**Data section:**
____________
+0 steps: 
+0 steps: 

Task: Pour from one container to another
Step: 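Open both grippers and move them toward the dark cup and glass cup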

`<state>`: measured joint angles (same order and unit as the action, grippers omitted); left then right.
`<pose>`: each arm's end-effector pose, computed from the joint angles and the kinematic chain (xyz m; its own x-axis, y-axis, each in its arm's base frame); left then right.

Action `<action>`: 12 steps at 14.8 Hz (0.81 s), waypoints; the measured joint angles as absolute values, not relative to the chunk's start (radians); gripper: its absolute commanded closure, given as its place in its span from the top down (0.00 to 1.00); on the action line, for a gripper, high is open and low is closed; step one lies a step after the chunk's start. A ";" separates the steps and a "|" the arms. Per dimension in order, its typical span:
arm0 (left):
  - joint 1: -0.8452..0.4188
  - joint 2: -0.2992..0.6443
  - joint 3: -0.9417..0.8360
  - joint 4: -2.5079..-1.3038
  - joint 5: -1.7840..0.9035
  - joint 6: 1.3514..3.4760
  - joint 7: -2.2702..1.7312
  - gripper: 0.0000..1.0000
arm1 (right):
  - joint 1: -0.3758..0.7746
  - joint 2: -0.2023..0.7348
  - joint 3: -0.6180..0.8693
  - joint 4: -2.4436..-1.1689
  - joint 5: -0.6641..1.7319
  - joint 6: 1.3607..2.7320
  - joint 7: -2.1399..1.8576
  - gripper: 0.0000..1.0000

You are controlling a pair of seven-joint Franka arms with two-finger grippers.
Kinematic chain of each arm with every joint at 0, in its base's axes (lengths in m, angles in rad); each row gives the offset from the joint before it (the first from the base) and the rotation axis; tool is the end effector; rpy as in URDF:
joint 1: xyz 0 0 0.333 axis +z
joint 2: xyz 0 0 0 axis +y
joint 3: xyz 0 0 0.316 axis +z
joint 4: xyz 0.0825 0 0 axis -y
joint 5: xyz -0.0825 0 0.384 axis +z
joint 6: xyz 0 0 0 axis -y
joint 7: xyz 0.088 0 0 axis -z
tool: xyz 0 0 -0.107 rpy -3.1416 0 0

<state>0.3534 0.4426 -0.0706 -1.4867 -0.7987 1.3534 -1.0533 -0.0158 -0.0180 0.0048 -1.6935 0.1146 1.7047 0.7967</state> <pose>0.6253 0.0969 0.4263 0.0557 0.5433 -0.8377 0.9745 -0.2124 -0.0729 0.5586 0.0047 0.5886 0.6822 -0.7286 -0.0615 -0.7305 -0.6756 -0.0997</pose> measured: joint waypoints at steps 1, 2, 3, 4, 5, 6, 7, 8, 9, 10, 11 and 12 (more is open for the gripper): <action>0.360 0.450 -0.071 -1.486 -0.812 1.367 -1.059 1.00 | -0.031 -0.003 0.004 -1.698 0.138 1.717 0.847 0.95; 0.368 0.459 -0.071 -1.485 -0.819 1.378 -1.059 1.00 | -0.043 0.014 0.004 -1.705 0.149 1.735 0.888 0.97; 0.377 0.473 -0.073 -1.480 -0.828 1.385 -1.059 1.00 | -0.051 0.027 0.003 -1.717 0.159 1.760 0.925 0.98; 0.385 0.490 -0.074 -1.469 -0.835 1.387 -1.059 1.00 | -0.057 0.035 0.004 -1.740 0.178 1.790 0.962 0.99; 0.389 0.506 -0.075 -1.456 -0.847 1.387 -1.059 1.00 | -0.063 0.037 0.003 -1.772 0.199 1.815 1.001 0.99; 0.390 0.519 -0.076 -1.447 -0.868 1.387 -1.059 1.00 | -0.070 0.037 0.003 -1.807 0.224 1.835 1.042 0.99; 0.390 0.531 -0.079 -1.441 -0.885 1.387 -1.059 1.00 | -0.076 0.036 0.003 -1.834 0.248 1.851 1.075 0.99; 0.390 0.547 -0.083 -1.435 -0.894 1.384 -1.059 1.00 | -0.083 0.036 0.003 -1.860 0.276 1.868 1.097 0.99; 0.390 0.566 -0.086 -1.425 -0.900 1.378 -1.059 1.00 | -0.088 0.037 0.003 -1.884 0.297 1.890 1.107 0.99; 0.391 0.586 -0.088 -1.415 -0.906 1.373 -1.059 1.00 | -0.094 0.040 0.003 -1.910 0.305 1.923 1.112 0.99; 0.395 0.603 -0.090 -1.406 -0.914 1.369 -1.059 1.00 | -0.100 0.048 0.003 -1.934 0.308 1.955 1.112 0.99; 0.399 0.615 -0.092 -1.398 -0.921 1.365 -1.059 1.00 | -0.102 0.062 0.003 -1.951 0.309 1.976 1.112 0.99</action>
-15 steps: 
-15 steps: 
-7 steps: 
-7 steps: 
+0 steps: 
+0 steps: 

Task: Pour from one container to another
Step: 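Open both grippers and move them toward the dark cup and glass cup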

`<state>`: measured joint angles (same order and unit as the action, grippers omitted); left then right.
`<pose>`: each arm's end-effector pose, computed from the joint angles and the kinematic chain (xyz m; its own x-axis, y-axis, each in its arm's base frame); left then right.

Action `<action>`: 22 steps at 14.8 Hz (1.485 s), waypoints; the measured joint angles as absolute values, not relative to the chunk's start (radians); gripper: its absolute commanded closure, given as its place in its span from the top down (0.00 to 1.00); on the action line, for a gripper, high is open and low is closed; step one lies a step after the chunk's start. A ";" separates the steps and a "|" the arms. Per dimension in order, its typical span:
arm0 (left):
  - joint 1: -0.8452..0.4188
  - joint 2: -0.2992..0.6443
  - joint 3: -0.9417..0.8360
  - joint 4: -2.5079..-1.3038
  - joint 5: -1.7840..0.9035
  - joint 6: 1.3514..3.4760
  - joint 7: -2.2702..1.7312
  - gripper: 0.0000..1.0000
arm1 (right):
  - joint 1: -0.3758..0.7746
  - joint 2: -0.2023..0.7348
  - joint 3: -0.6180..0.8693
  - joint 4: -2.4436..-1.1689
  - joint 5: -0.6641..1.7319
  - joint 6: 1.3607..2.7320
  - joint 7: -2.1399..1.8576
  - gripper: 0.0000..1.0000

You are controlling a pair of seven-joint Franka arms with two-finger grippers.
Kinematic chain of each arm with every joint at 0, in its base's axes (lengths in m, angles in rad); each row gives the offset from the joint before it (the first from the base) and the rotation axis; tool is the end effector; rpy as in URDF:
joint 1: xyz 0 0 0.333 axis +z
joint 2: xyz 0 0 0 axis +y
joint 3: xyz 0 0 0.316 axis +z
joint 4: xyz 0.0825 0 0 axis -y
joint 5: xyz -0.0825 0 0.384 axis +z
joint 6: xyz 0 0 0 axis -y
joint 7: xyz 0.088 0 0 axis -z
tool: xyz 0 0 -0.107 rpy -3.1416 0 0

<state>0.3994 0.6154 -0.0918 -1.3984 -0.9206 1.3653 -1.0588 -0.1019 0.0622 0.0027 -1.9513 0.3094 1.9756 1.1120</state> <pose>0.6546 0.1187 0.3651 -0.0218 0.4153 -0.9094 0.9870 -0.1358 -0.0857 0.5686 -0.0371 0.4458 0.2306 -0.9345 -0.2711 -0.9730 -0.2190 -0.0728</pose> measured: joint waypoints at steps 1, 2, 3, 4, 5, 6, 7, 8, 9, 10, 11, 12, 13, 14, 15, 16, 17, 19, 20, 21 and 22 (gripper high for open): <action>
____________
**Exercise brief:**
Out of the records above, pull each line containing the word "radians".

**Reply to the exercise:**
Action `<action>`: 12 steps at 14.8 Hz (0.81 s), waypoints; the measured joint angles as absolute values, not relative to the chunk's start (radians); gripper: its absolute commanded closure, given as its place in its span from the top down (0.00 to 1.00); on the action line, for a gripper, high is open and low is closed; step one lies a step after the chunk's start. A ";" separates the steps and a "|" the arms. Per dimension in order, its typical span:
Action `<action>`: 22 steps at 14.8 Hz (1.485 s), waypoints; the measured joint angles as absolute values, not relative to the chunk's start (radians); gripper: its absolute commanded closure, given as its place in its span from the top down (0.00 to 1.00); on the action line, for a gripper, high is open and low is closed; step one lies a step after the chunk's start. A ";" separates the steps and a "|" the arms. Per dimension in order, its typical span:

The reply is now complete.